Locate, in the data below, the line that contains "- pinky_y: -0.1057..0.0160" and the line that contains "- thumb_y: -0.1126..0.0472"; reproduce exactly those two lines and every line between them, nothing more.

- [Input data]:
○ ○ ○ ○ ○
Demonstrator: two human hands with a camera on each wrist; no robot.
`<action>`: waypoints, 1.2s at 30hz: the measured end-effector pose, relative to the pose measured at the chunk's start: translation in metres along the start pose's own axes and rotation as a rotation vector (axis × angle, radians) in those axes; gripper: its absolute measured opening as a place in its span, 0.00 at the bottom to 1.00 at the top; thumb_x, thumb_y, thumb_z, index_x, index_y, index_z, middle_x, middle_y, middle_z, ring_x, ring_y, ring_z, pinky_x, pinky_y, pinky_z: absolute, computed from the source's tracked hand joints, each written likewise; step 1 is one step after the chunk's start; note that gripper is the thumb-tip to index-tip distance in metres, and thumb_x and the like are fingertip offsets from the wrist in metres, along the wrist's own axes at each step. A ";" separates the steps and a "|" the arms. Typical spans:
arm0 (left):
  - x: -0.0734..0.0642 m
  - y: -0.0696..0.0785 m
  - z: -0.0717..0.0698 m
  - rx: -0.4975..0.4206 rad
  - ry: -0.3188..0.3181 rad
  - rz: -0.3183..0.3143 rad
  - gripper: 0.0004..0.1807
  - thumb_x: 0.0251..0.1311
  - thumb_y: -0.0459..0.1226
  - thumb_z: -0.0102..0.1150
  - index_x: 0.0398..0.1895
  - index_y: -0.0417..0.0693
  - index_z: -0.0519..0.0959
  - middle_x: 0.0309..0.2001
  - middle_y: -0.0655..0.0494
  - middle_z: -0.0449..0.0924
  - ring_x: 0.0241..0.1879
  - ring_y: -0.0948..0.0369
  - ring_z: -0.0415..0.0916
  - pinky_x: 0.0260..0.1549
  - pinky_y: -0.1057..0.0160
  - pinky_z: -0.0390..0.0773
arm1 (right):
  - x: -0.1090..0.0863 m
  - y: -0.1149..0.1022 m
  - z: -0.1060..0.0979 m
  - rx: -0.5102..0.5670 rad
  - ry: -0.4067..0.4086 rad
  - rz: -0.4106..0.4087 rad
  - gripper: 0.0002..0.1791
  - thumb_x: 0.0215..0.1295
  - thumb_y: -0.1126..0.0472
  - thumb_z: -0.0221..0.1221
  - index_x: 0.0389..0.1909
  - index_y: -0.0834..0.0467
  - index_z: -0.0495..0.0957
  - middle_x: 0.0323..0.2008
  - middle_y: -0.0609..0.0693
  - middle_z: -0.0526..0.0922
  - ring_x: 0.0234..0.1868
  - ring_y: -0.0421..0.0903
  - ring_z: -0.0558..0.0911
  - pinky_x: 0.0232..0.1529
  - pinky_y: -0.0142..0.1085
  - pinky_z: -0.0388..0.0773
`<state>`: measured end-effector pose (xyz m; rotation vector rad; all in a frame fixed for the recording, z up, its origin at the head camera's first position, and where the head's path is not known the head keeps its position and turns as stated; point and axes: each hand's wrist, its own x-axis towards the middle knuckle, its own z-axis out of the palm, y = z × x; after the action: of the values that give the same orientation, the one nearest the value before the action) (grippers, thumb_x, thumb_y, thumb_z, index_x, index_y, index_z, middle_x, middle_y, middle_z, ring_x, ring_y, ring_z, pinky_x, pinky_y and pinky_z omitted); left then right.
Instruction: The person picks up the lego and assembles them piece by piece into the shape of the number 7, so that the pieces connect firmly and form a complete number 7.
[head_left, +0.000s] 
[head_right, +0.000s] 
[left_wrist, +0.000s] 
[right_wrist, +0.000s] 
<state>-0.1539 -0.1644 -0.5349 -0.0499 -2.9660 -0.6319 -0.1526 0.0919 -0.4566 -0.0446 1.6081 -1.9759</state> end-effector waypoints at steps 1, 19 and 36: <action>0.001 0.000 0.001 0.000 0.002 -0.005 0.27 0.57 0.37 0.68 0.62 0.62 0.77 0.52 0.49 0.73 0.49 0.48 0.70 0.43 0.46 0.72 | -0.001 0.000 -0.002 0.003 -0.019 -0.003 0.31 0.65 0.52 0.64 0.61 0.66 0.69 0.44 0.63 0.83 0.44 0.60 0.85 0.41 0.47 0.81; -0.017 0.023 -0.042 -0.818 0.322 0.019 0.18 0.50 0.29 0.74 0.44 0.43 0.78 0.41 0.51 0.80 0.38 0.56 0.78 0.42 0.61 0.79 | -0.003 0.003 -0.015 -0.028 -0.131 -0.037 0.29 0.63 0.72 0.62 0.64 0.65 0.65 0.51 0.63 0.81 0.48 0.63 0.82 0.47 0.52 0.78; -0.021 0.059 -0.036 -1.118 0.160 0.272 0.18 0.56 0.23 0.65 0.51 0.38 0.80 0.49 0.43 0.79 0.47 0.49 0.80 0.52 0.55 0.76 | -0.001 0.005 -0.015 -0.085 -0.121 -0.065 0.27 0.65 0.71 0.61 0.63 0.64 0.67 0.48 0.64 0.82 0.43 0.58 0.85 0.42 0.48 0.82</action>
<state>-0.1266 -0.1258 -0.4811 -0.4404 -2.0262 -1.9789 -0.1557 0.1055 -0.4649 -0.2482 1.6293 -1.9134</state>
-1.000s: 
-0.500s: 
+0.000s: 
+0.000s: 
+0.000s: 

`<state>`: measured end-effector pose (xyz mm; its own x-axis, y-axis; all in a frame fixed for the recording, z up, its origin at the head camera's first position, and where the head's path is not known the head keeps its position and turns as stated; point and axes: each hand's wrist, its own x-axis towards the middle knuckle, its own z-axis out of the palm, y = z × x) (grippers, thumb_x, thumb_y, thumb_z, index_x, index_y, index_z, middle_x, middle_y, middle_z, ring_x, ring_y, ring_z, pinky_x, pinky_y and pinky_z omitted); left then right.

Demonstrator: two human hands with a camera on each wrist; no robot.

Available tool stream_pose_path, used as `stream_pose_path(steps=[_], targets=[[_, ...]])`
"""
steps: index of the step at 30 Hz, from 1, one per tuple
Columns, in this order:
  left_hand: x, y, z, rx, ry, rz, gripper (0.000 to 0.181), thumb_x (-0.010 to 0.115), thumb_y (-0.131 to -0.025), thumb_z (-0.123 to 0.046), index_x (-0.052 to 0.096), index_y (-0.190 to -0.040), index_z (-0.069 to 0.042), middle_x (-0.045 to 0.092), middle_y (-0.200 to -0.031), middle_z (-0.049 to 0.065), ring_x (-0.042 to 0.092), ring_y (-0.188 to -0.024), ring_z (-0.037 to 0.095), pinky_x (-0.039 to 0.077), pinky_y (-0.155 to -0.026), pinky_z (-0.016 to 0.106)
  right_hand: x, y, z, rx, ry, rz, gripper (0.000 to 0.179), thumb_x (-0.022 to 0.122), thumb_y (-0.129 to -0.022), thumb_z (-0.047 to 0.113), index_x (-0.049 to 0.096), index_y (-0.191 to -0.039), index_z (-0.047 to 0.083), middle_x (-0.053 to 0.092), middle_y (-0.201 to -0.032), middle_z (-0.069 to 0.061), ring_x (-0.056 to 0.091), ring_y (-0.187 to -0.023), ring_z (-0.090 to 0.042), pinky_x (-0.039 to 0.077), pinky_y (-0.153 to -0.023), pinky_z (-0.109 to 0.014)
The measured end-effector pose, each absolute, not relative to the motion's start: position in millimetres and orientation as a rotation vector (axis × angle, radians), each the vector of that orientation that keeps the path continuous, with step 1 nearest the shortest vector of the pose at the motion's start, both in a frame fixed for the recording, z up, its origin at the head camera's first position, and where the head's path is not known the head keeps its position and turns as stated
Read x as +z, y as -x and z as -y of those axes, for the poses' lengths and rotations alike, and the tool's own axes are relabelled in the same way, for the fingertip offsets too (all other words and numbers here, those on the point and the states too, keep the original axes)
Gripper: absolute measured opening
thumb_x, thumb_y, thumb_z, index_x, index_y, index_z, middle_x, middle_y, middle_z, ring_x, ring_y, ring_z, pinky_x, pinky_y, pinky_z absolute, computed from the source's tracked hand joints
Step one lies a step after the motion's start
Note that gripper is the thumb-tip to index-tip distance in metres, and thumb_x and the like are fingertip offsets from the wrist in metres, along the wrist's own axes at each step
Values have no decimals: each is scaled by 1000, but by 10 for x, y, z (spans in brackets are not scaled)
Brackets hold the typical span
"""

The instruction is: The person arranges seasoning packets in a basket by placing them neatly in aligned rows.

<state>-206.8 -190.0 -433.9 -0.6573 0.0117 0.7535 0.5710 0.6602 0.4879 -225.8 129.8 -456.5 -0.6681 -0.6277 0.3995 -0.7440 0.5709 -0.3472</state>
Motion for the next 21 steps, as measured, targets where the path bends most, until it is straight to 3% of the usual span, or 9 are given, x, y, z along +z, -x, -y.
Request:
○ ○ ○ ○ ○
- [Finished exercise]:
  - pinky_y: -0.1057..0.0160
  - pinky_z: -0.0390..0.0773
arm1 (right):
  - x: -0.1090..0.0863 m
  - y: -0.1149..0.1022 m
  - z: -0.1060..0.0979 m
  - rx: -0.5102..0.5670 rad
  - ry: -0.4067..0.4086 rad
  - rz: -0.4106..0.4087 rad
  - gripper: 0.0002..0.1791
  - thumb_x: 0.0215..0.1295
  - thumb_y: -0.1126..0.0472

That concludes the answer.